_WORK INSTRUCTION_
Restate, exactly as written, the entries below from the line that holds "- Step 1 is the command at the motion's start" through the line that holds "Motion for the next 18". Pictures are not part of the copy.

_EXTRACTED DATA_
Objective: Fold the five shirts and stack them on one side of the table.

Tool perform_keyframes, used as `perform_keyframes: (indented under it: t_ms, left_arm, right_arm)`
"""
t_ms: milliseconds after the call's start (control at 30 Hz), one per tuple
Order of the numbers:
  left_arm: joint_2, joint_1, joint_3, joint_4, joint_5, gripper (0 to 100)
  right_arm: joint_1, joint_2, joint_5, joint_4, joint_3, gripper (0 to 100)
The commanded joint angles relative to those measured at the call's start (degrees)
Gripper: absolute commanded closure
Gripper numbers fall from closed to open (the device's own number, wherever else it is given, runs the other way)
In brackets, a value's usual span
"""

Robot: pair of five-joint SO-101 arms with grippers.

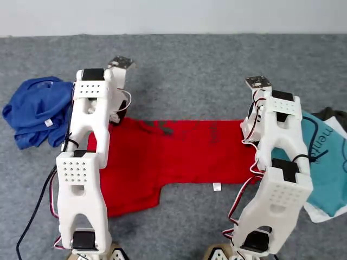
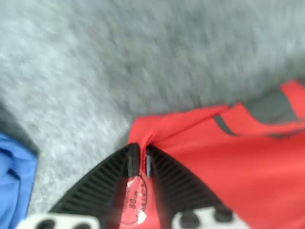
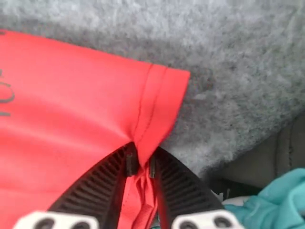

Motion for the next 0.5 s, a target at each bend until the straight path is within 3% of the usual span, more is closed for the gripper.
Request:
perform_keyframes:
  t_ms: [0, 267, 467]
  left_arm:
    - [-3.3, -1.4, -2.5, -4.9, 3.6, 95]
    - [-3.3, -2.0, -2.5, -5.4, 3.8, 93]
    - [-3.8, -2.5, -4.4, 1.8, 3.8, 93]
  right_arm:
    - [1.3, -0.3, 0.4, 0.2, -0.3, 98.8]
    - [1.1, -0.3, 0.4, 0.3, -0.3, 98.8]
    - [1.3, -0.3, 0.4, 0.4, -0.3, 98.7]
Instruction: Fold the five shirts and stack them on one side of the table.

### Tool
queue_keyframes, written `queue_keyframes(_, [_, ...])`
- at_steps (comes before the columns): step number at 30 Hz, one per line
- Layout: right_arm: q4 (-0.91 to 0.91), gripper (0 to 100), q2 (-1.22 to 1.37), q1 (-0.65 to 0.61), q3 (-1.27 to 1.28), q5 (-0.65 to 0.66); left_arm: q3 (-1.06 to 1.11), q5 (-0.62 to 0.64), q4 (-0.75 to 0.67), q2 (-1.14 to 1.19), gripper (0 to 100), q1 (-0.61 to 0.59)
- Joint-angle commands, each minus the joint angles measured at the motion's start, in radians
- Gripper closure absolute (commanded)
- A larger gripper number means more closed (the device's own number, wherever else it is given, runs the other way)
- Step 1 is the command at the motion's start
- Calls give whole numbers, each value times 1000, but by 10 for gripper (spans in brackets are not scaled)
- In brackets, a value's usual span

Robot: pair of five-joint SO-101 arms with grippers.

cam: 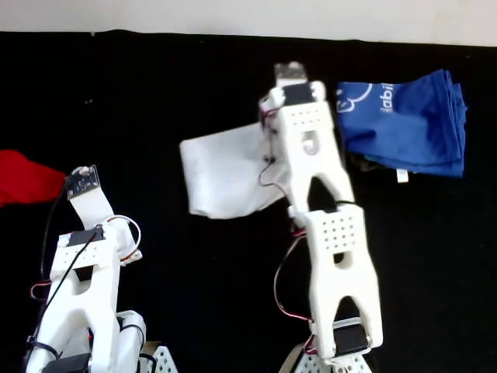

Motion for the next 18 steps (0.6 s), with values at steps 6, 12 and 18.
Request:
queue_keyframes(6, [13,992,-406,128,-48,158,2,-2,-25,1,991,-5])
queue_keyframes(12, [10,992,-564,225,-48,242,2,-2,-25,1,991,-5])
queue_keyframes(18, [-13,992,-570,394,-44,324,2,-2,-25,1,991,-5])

_TASK SOLUTION_
- Step 1 is the command at the motion's start
- Calls give whole numbers, each value times 1000, but by 10 for gripper (spans in brackets are not scaled)
- In brackets, a value's usual span

Robot: pair of five-joint SO-101 arms with grippers.

cam: 

Motion for the next 18 steps (0.6 s), with values at steps 6, 12 and 18.

The exercise calls for nothing more than this answer.